## Work item
Lines with "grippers": please show every one of them from the listing below.

-------- Given information

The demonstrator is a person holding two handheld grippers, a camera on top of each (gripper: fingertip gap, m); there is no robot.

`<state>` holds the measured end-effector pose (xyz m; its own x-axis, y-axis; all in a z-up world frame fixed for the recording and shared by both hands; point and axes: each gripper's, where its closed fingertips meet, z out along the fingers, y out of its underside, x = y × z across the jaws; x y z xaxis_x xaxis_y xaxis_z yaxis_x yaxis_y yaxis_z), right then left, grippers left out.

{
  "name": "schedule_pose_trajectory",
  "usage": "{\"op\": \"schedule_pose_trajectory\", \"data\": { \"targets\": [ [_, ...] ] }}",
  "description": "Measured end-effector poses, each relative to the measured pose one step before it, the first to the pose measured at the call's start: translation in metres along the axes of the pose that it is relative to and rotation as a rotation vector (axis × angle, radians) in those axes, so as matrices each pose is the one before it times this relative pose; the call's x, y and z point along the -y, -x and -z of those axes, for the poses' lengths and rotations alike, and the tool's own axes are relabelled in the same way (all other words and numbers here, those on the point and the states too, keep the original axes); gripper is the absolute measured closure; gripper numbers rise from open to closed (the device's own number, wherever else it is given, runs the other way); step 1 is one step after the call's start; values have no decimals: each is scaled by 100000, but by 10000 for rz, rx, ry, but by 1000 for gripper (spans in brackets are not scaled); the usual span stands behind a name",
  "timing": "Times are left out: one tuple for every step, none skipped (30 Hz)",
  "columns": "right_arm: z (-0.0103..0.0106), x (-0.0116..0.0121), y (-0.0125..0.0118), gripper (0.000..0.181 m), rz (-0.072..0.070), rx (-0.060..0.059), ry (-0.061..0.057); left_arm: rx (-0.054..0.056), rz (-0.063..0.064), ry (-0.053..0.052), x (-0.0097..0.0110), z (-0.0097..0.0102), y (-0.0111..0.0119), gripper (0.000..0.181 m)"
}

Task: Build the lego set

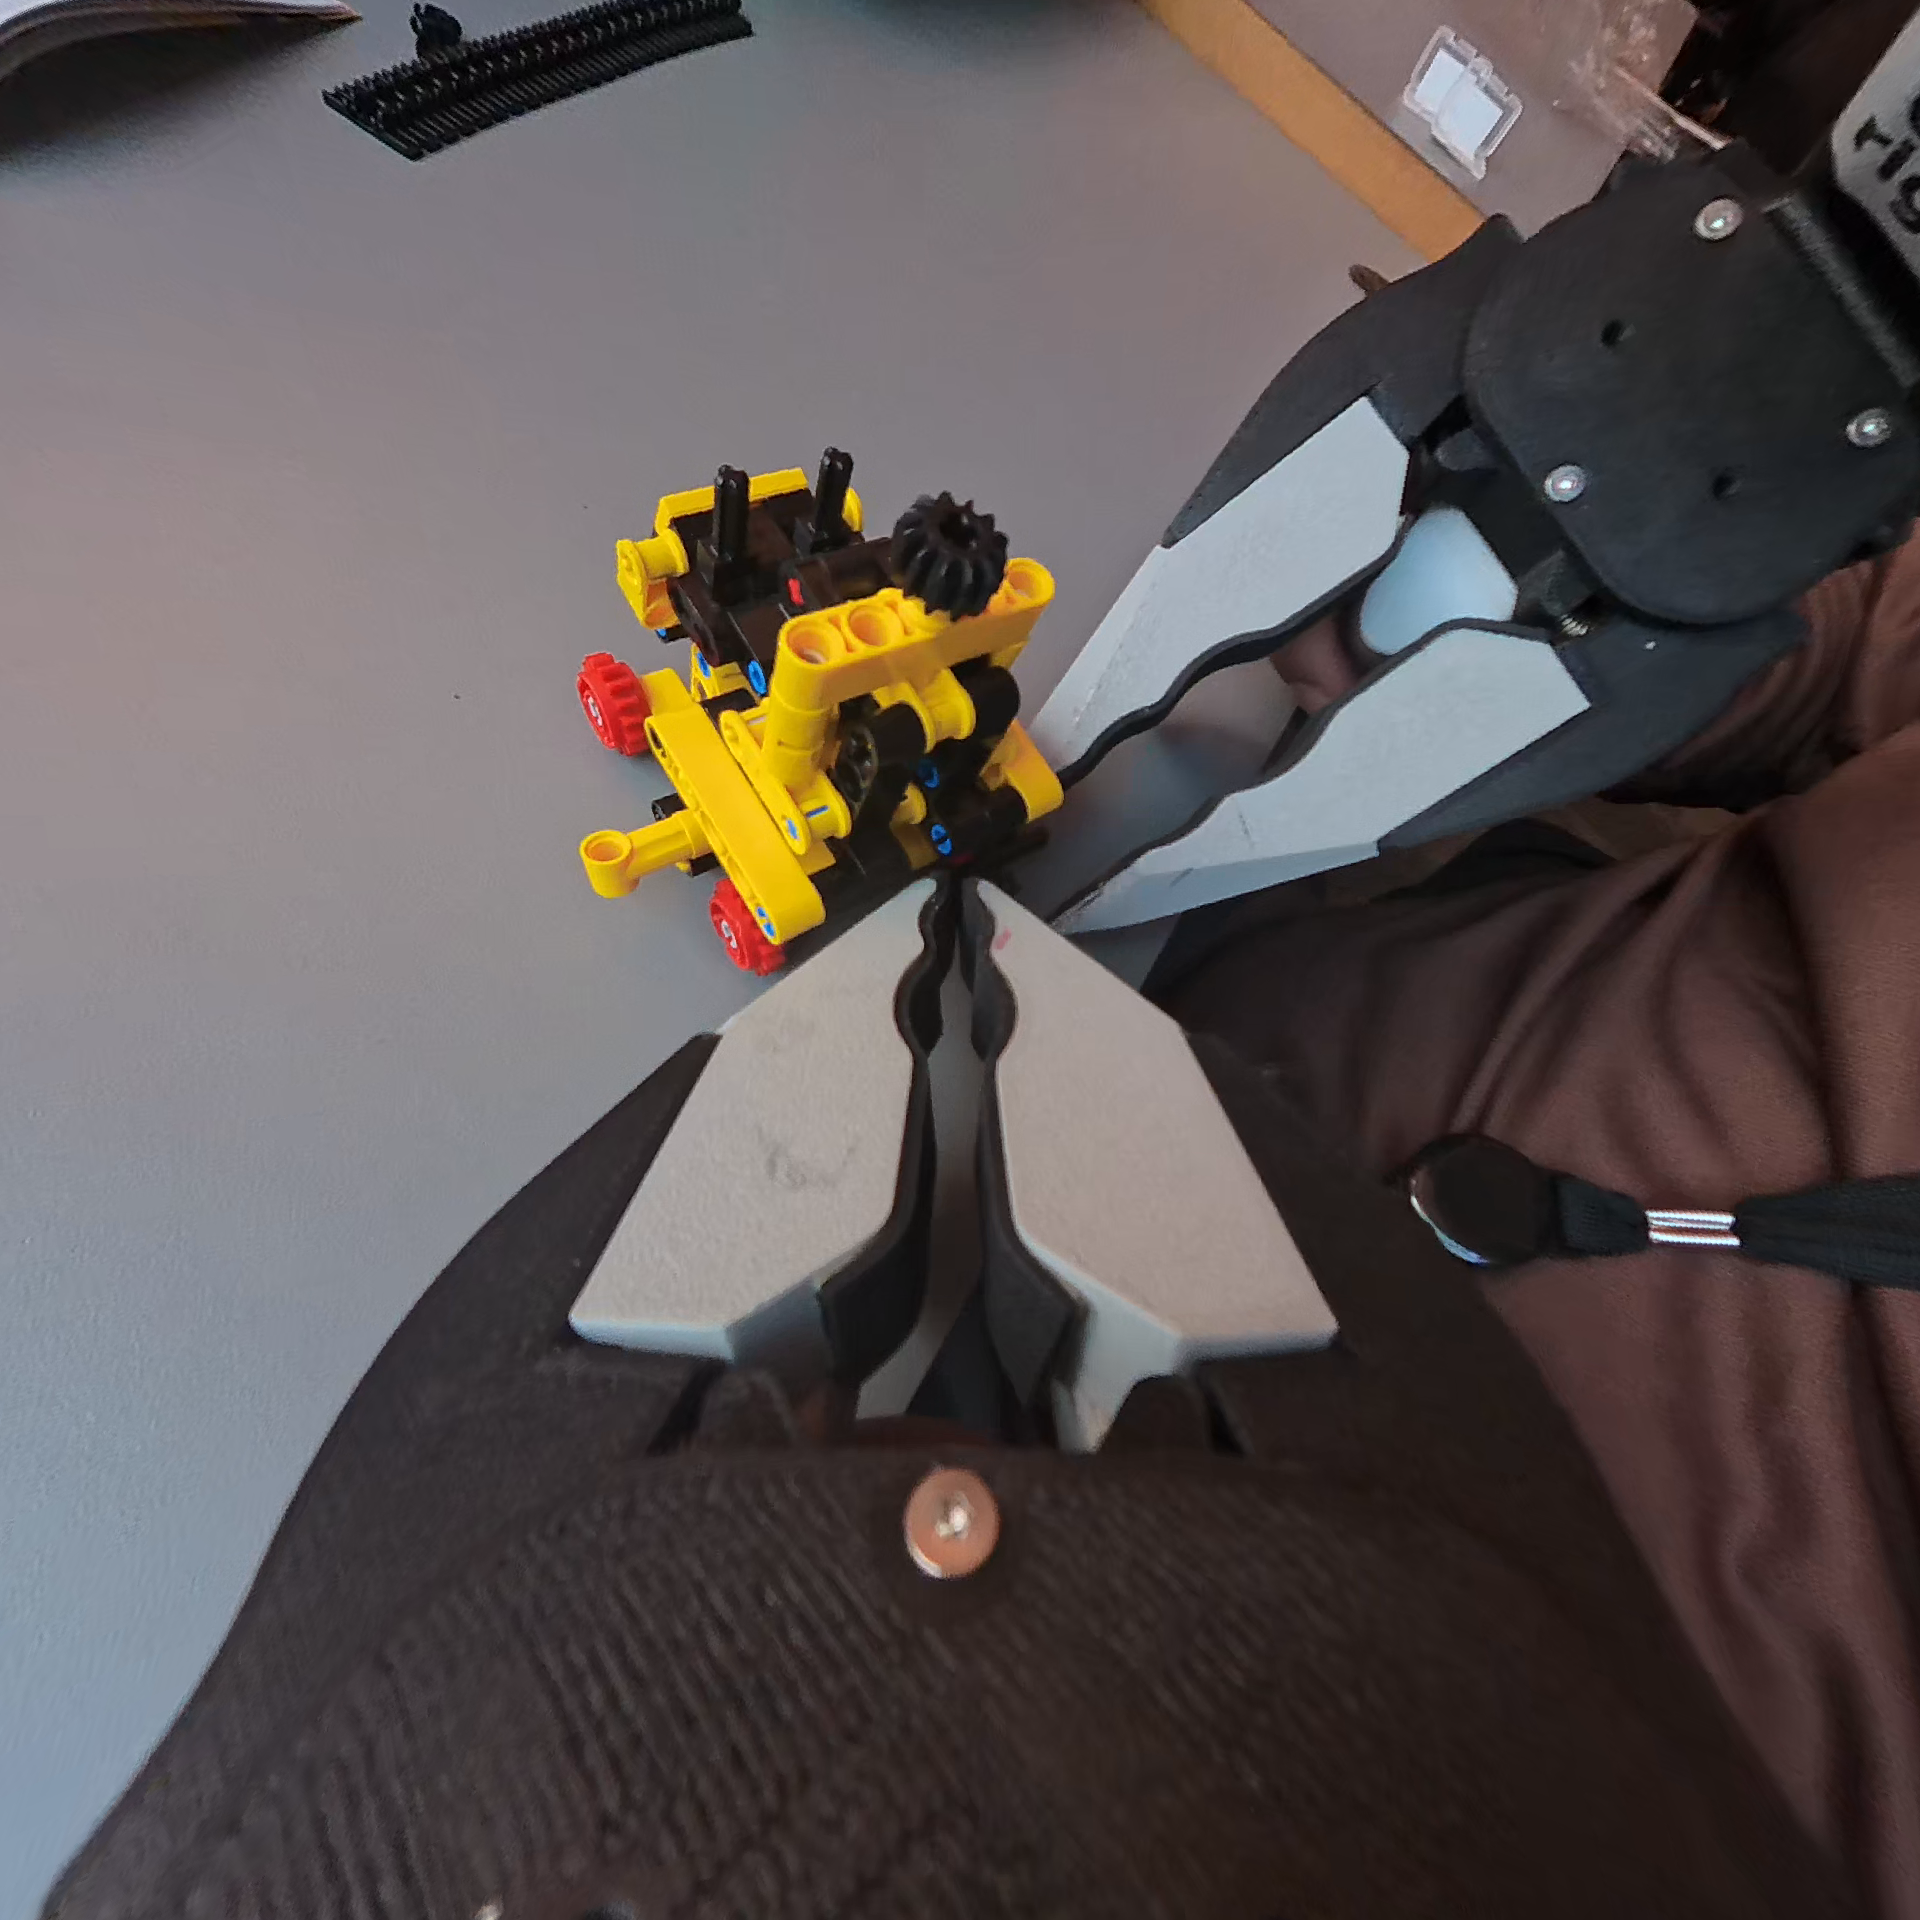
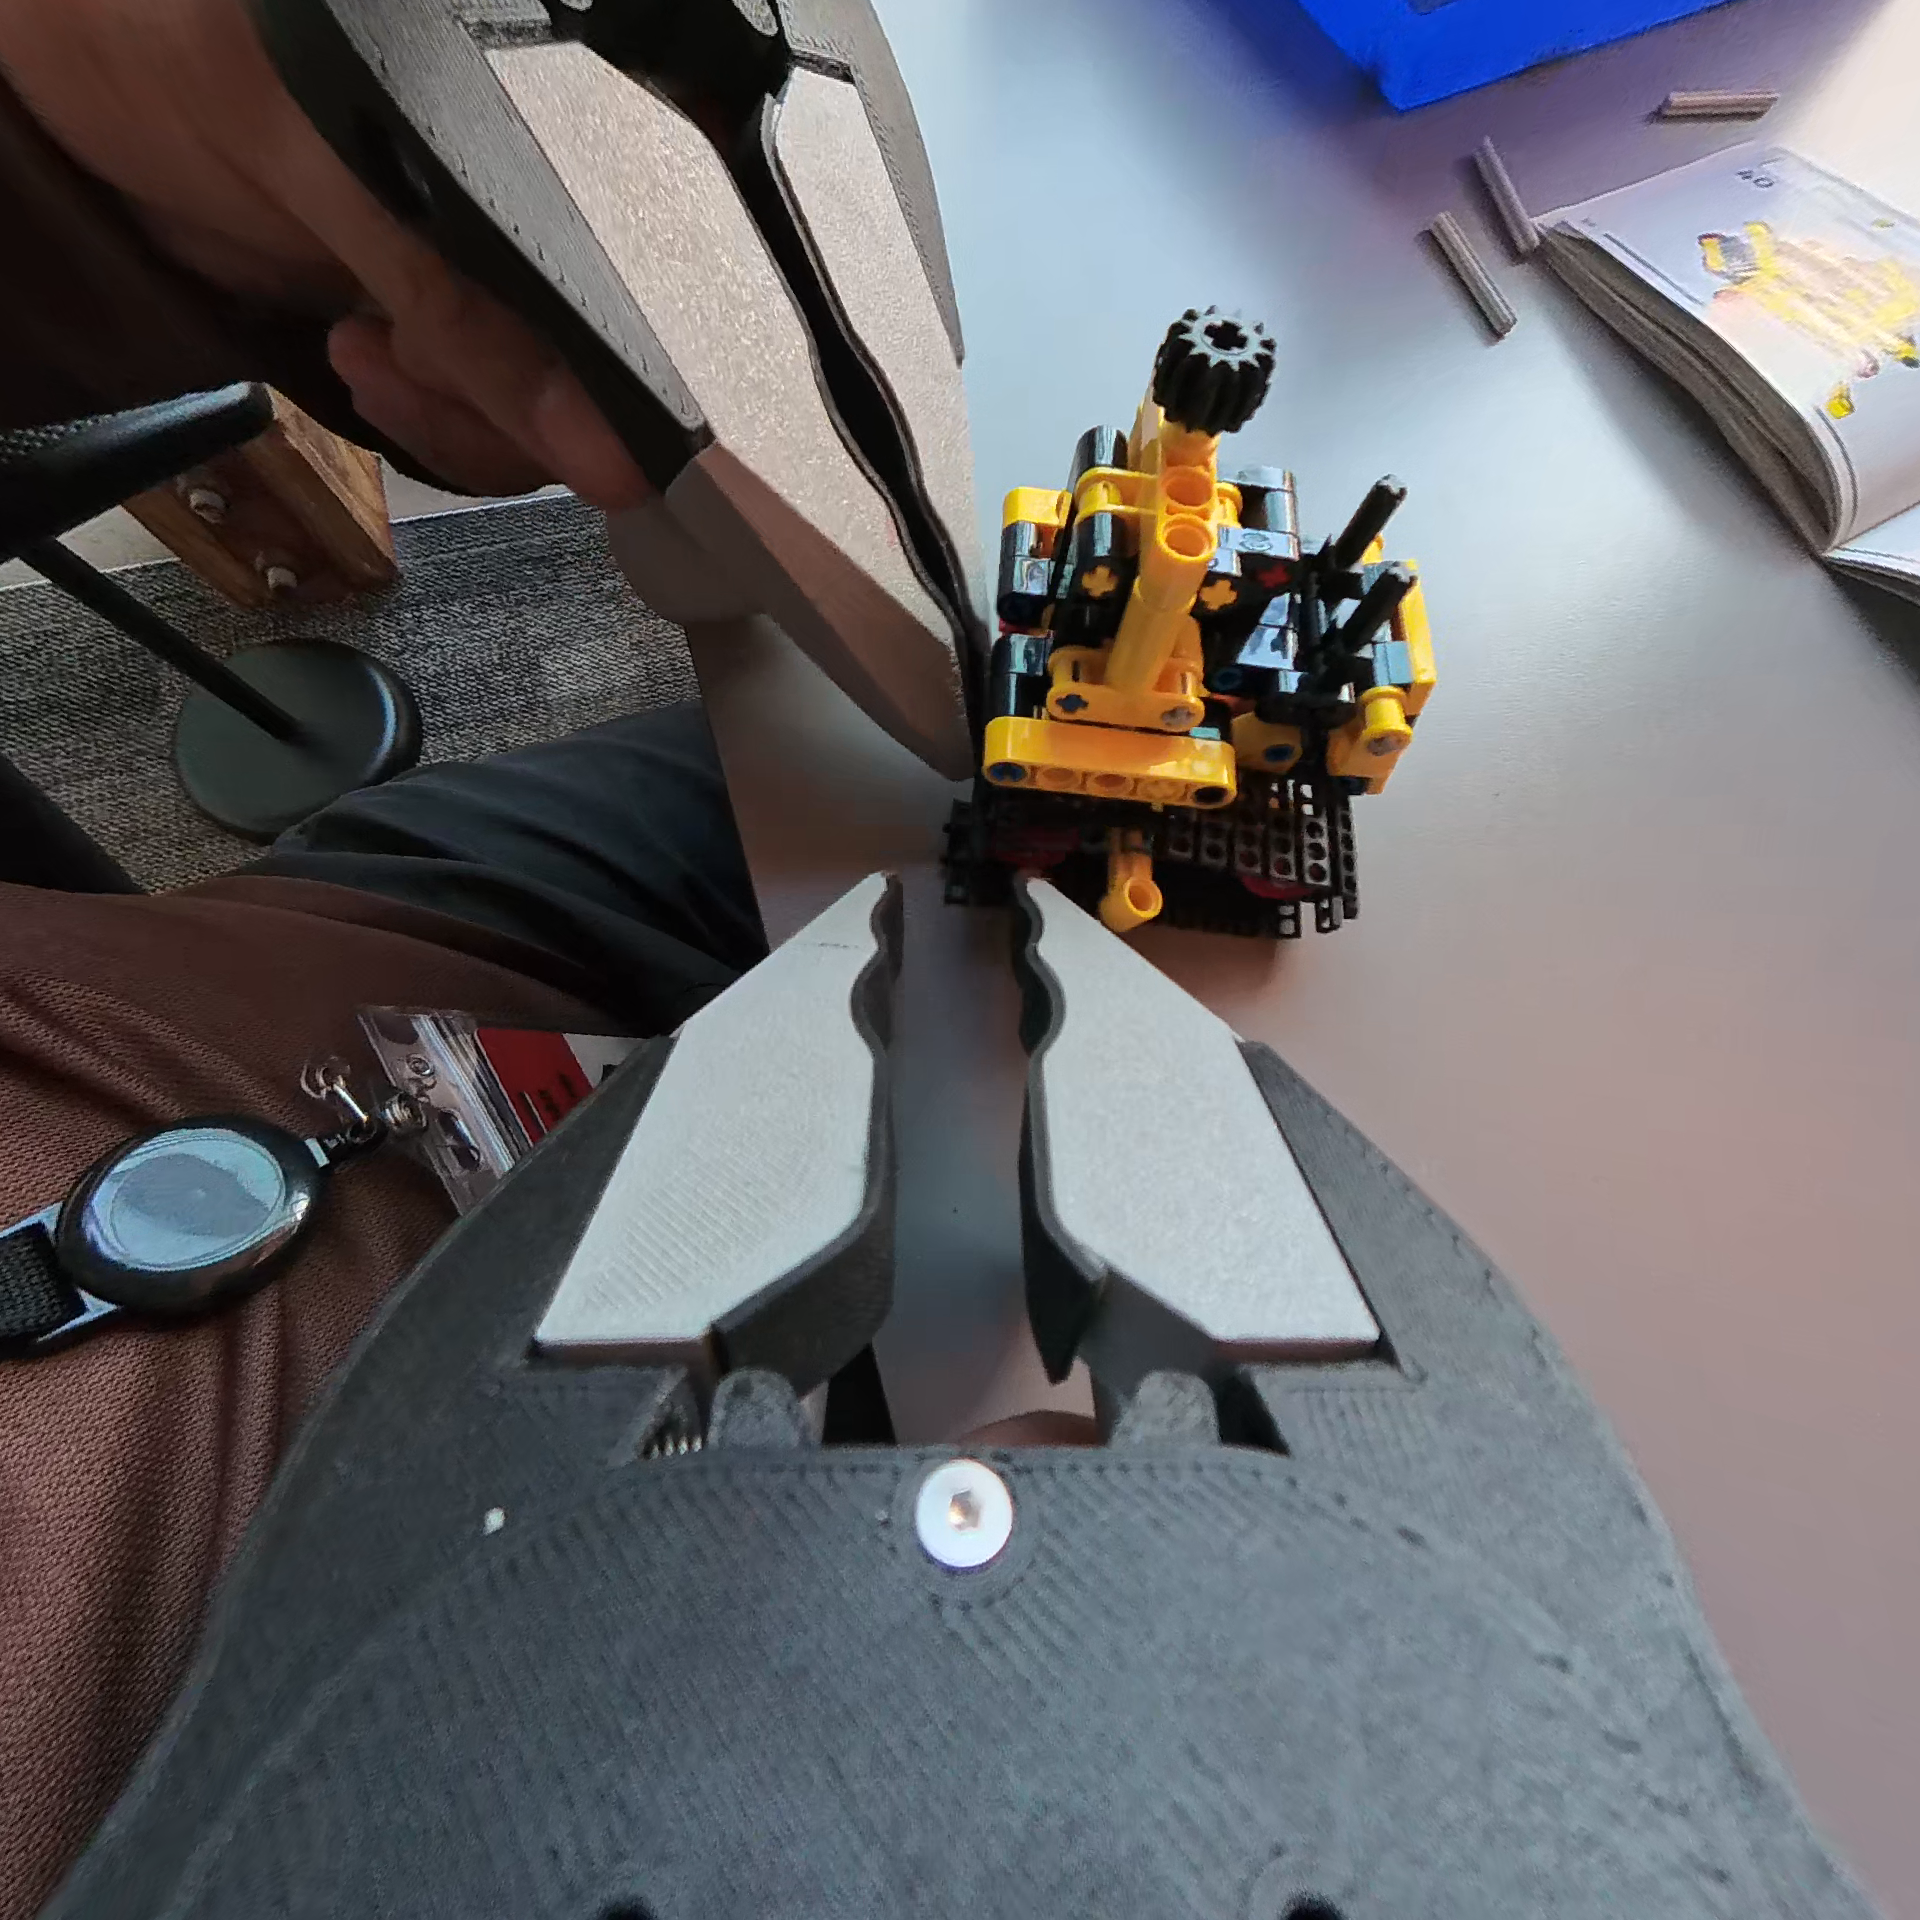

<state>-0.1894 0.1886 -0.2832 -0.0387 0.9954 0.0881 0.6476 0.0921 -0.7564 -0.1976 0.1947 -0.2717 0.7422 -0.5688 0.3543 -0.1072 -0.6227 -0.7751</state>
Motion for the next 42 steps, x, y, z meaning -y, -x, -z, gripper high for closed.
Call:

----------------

## Answer to the problem
The demonstrator is a person holding two handheld grippers, a camera on top of each (gripper: fingertip gap, m); there is no robot.
`<state>` holds the measured end-effector pose (xyz m; its own x-axis, y-axis; all in a z-up world frame fixed for the recording and shared by both hands; point and axes: each gripper's, where its closed fingertips meet, z out along the fingers, y out of its underside, x = y × z across the jaws; x y z xaxis_x xaxis_y xaxis_z yaxis_x yaxis_y yaxis_z), right then left, grippers left out.

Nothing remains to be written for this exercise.